__AIM OF THE EXERCISE__
In the entries below, find the line containing "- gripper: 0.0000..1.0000" and the line containing "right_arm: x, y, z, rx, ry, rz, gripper". Copy those two lines and everything between them exactly, and only that.

__THE INPUT__
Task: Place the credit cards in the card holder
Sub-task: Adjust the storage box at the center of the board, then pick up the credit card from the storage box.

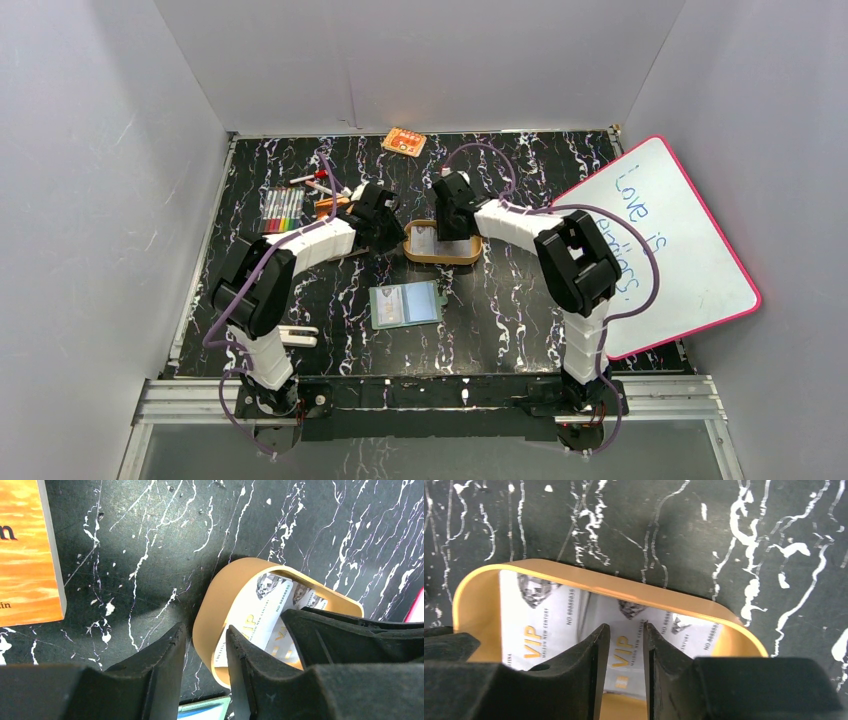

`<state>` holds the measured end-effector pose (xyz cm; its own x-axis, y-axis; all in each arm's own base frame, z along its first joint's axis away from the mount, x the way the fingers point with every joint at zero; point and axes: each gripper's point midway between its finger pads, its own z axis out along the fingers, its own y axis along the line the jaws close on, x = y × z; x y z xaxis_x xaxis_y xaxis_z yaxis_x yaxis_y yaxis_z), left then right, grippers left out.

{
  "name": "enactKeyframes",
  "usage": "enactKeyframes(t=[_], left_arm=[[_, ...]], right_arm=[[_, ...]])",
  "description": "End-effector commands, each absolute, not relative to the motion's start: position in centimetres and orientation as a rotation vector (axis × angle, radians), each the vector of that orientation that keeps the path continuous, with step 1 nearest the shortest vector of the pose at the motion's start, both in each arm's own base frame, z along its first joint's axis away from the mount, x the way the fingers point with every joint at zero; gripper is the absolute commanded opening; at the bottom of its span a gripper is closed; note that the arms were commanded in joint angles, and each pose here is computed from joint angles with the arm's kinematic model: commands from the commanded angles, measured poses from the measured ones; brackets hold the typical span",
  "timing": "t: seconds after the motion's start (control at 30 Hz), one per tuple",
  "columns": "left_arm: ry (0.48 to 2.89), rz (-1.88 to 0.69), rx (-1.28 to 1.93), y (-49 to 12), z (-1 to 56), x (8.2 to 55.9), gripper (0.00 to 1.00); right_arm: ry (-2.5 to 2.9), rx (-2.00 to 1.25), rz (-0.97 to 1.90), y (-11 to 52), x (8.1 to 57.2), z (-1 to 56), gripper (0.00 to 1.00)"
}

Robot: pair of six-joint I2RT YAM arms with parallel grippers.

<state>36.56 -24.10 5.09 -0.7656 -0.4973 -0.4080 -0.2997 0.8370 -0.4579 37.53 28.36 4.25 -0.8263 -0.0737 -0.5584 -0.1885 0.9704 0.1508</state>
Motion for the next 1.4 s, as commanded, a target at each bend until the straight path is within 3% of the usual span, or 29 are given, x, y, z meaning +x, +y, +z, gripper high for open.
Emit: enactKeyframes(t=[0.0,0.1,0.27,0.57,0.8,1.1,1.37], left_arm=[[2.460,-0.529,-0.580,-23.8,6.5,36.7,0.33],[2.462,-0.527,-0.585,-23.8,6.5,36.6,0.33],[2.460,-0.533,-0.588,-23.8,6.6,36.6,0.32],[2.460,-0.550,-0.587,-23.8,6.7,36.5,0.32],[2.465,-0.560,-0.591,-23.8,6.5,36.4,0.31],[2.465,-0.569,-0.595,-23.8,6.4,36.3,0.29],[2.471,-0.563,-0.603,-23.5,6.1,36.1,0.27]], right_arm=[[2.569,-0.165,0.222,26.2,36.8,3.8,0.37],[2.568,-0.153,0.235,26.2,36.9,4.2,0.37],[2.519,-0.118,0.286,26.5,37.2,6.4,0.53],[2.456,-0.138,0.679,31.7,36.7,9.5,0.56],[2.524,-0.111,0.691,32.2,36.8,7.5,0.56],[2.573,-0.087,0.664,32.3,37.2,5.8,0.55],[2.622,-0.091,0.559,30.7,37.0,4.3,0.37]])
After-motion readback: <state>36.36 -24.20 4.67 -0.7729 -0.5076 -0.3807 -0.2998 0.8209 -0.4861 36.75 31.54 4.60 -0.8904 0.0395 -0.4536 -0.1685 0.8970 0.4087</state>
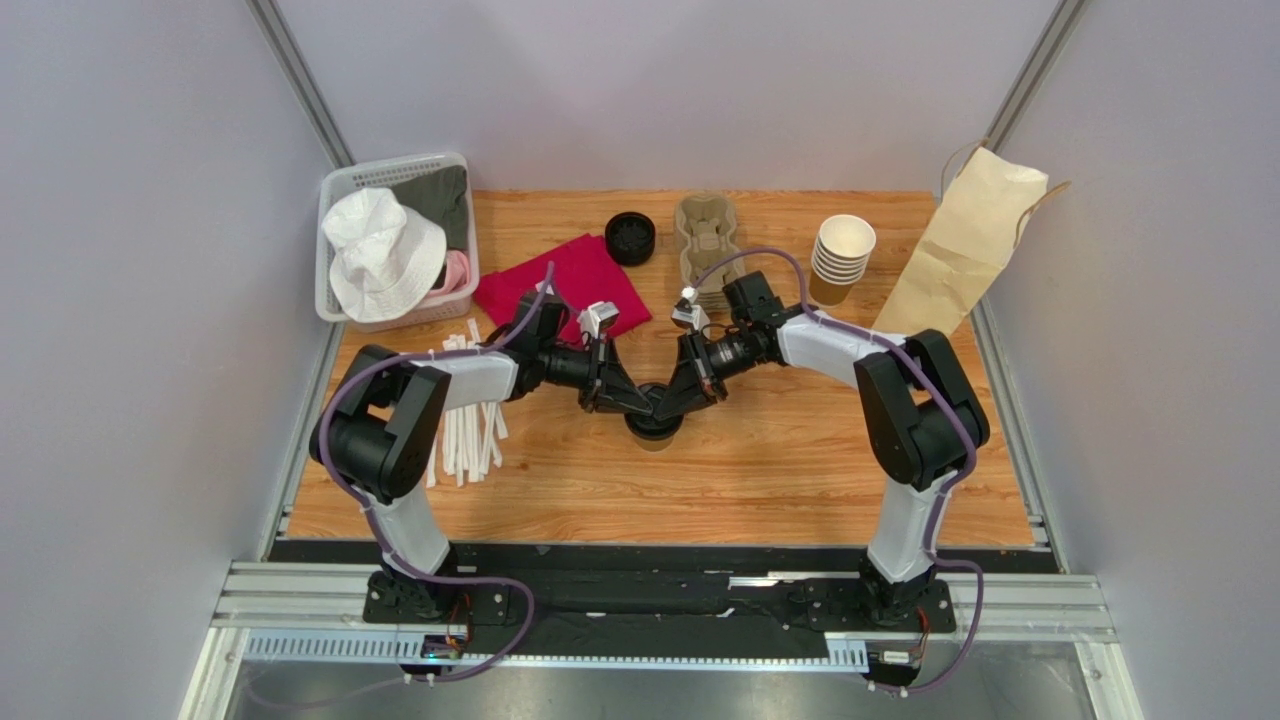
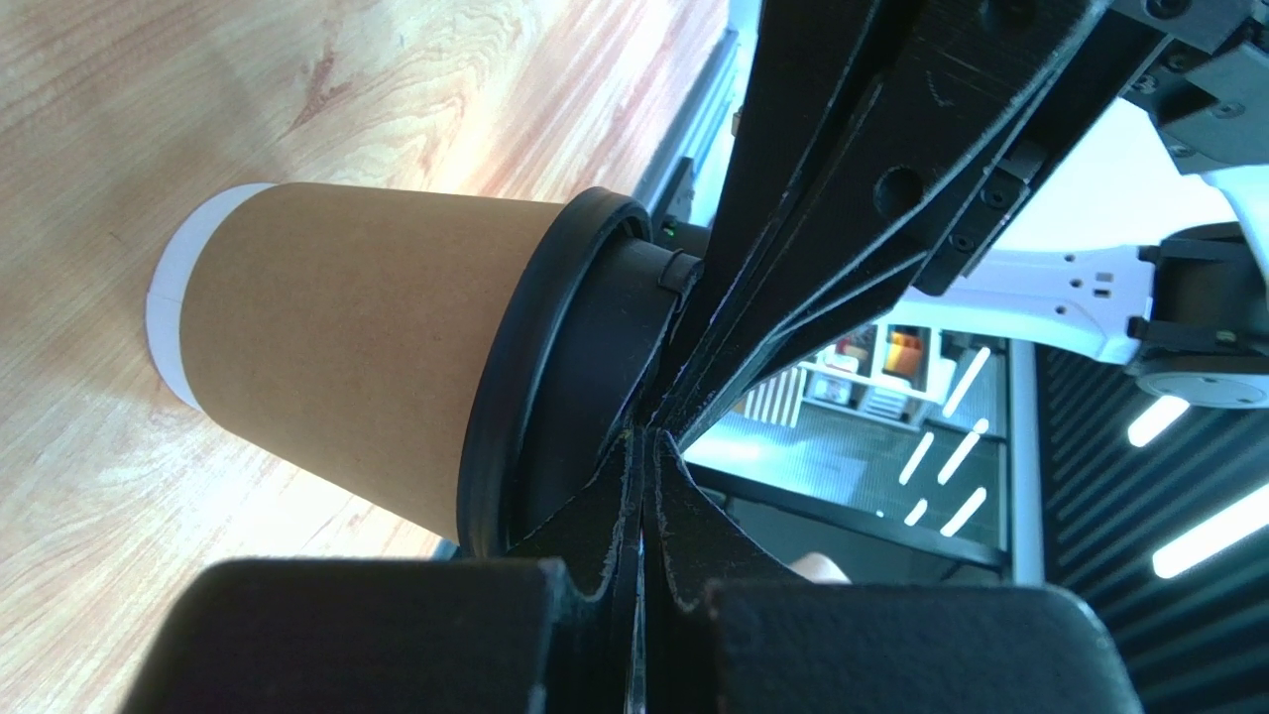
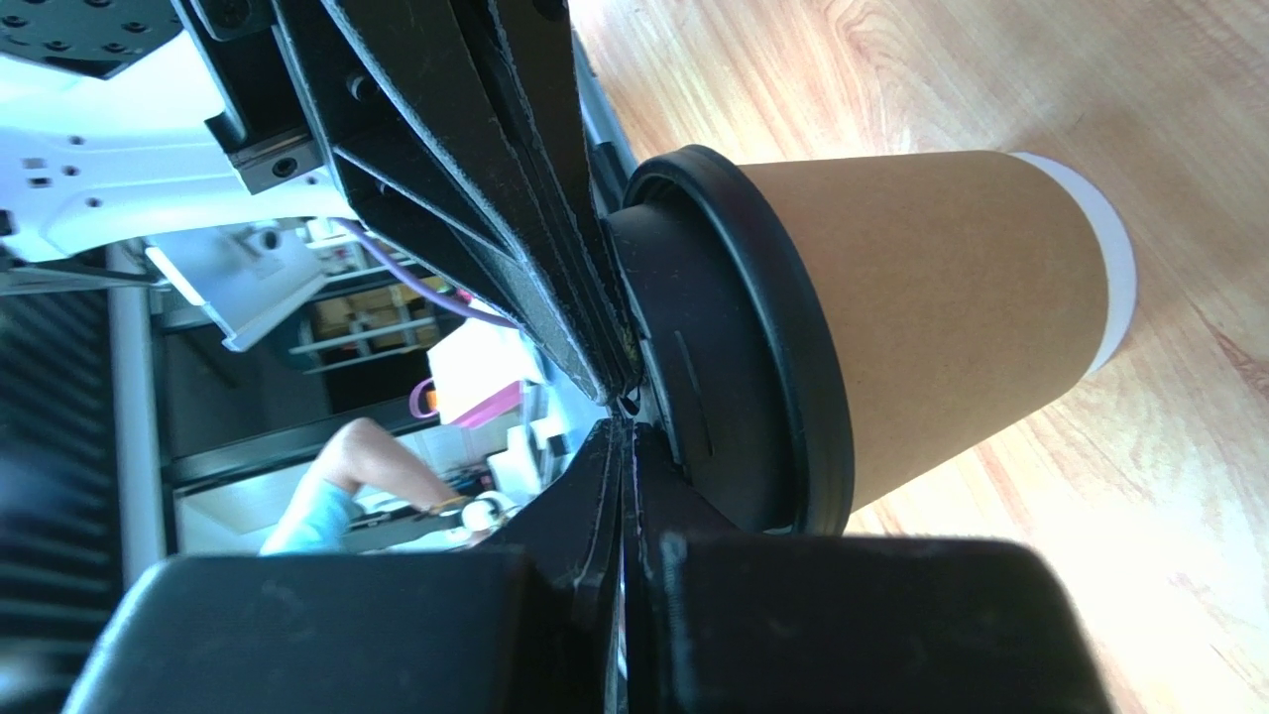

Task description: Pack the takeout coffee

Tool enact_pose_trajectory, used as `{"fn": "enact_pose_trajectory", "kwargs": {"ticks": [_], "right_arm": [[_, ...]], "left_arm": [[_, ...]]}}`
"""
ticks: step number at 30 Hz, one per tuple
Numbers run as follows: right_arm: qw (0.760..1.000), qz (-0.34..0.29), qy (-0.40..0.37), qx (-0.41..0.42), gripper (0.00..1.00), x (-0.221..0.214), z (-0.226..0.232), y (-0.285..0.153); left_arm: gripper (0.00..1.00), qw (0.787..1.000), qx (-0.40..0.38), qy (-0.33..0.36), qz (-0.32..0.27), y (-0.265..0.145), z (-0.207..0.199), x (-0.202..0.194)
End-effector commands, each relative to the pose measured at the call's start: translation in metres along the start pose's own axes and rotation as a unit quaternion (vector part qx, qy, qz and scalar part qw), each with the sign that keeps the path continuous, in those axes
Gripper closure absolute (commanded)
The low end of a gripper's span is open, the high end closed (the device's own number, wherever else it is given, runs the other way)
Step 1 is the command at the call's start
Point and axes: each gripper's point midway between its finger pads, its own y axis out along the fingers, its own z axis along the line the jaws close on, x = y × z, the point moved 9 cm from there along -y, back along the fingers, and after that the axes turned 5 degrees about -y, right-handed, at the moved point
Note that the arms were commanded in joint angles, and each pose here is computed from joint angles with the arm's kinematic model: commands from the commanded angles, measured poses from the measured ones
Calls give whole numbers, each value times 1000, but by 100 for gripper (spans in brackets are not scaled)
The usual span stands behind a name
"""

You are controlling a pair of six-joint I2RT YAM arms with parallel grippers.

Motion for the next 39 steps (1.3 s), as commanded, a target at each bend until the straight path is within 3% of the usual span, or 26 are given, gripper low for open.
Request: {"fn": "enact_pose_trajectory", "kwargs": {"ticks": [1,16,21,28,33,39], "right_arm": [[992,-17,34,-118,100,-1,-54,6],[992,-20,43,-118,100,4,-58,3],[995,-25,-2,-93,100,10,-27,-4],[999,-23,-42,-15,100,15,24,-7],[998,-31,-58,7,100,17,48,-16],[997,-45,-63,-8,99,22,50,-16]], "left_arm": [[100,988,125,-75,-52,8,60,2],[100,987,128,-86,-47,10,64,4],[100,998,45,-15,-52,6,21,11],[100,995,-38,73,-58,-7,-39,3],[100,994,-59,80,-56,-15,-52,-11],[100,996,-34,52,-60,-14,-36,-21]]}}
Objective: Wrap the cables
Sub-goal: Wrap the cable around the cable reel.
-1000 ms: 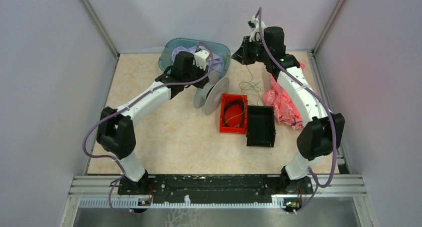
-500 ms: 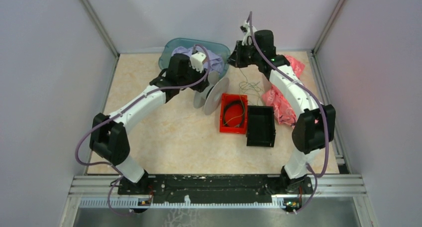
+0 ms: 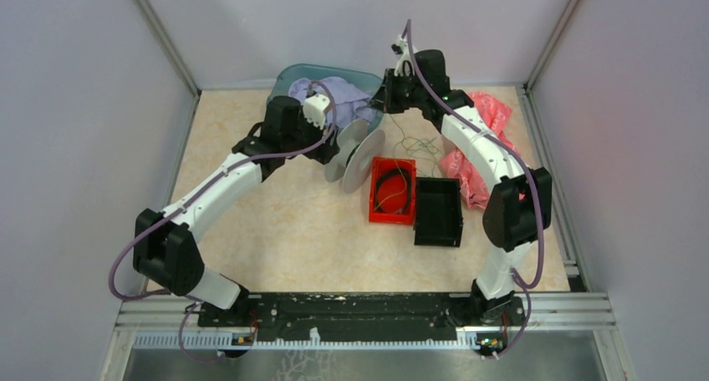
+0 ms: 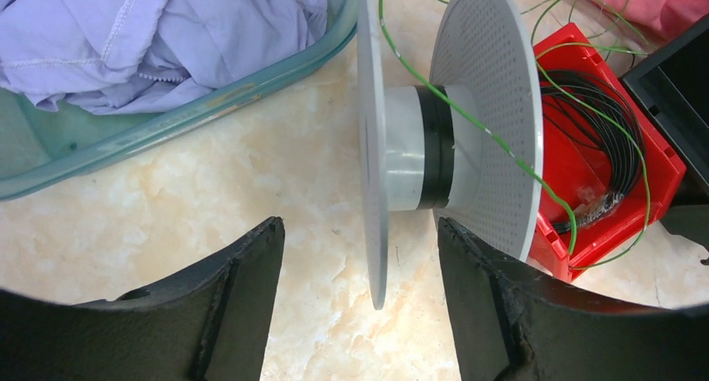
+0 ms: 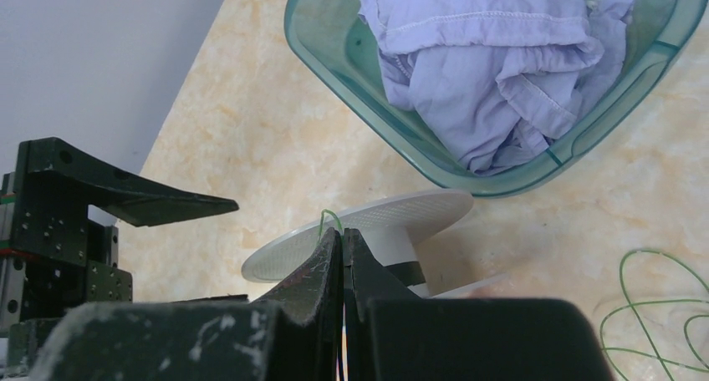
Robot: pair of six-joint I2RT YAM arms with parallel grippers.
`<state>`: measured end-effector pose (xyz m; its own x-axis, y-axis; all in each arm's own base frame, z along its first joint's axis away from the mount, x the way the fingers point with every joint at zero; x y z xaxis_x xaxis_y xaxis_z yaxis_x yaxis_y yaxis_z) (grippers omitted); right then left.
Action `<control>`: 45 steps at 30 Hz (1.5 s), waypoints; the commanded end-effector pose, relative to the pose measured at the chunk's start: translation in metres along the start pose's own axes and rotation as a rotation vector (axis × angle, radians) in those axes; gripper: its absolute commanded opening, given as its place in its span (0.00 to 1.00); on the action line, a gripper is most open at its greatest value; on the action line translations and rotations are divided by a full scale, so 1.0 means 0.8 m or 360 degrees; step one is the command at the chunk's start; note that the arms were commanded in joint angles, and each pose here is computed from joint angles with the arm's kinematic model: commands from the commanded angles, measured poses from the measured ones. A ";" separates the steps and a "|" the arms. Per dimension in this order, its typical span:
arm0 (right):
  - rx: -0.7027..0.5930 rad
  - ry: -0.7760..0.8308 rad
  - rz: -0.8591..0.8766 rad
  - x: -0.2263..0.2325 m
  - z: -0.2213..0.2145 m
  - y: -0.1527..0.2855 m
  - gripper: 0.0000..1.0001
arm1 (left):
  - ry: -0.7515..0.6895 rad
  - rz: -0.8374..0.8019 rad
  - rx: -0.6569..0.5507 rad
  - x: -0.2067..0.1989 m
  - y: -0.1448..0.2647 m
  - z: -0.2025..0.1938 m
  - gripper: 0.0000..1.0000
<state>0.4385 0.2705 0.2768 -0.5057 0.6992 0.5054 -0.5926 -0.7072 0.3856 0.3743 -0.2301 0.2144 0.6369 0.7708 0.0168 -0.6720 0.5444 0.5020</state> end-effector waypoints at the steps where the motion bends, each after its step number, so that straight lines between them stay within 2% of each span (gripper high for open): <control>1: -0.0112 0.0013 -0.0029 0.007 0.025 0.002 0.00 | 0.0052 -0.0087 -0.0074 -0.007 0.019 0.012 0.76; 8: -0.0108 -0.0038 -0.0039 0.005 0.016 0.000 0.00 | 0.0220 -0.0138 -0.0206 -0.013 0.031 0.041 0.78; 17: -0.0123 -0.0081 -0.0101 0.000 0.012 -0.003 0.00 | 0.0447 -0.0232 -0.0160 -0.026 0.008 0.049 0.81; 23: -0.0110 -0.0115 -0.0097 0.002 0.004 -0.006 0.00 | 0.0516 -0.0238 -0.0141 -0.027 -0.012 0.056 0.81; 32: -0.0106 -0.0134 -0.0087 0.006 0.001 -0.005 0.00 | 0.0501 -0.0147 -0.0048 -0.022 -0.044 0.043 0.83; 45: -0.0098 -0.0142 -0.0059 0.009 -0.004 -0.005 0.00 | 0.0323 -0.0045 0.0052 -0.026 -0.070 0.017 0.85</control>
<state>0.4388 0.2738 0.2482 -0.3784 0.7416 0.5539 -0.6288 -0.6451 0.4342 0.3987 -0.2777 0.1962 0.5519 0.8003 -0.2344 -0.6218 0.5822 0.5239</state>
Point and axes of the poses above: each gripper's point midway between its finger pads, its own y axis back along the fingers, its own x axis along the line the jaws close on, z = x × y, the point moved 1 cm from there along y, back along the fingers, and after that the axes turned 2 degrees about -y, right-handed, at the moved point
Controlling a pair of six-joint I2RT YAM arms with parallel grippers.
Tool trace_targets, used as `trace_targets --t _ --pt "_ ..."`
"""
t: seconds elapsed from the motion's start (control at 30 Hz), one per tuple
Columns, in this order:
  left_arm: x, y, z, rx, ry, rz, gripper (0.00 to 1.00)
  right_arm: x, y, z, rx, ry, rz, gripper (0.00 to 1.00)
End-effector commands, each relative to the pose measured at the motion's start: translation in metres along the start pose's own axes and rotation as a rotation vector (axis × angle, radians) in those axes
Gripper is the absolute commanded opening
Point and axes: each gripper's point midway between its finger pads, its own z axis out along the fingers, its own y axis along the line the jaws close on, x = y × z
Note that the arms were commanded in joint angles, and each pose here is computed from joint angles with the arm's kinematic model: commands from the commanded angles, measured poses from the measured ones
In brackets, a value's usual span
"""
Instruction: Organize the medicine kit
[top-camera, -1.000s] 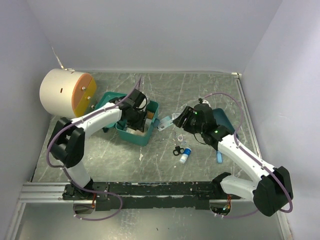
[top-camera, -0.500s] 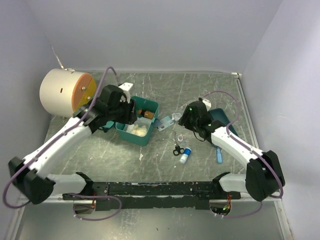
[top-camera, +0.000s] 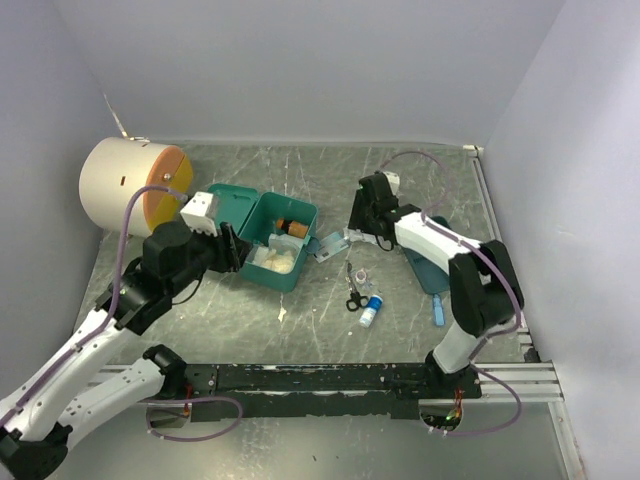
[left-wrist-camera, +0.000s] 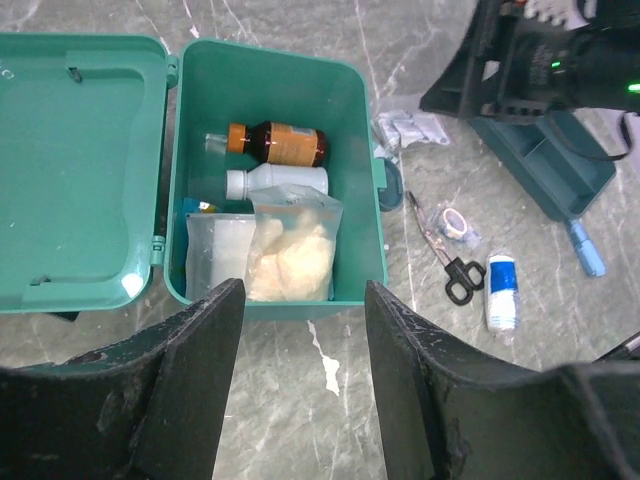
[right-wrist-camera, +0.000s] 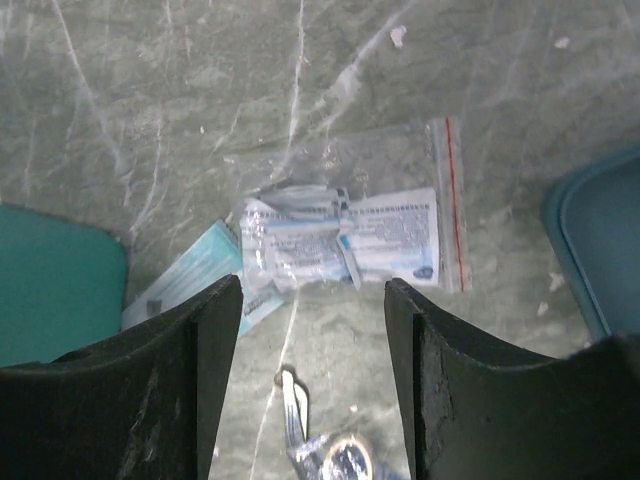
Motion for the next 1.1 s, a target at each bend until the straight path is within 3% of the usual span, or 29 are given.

__COMPLETED EXERCISE__
  - gripper: 0.0000..1.0000
<state>0.4385 0.2705 0.2768 -0.5057 0.6992 0.5054 -0.5926 -0.7072 0.3856 0.3743 -0.2301 0.2144 0.6369 0.7708 0.0168 -0.6720 0.5444 0.5020</state> end-effector waypoints at the steps where the motion bends, each after its step number, so that straight lines between them stay within 2% of each span (gripper high for open): <control>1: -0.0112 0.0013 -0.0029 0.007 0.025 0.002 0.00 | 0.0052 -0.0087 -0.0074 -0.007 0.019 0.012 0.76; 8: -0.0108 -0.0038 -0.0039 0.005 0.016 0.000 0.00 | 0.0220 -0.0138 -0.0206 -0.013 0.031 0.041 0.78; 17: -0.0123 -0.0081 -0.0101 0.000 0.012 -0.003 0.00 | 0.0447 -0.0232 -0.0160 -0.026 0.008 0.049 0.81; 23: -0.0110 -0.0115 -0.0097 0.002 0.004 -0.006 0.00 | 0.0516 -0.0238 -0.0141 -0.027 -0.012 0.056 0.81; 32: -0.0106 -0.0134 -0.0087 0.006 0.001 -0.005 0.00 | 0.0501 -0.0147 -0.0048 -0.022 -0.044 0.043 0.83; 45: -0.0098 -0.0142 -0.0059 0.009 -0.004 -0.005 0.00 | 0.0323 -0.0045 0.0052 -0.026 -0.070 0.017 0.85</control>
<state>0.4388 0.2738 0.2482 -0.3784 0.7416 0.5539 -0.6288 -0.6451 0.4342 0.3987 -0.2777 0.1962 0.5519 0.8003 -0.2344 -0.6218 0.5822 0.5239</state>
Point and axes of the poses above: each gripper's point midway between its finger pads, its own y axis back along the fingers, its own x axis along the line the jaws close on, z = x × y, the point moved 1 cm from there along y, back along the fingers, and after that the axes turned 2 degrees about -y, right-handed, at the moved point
Controlling a pair of six-joint I2RT YAM arms with parallel grippers.
Tool trace_targets, used as `trace_targets --t _ --pt "_ ..."`
"""
t: seconds elapsed from the motion's start (control at 30 Hz), one per tuple
Columns, in this order:
  left_arm: x, y, z, rx, ry, rz, gripper (0.00 to 1.00)
  right_arm: x, y, z, rx, ry, rz, gripper (0.00 to 1.00)

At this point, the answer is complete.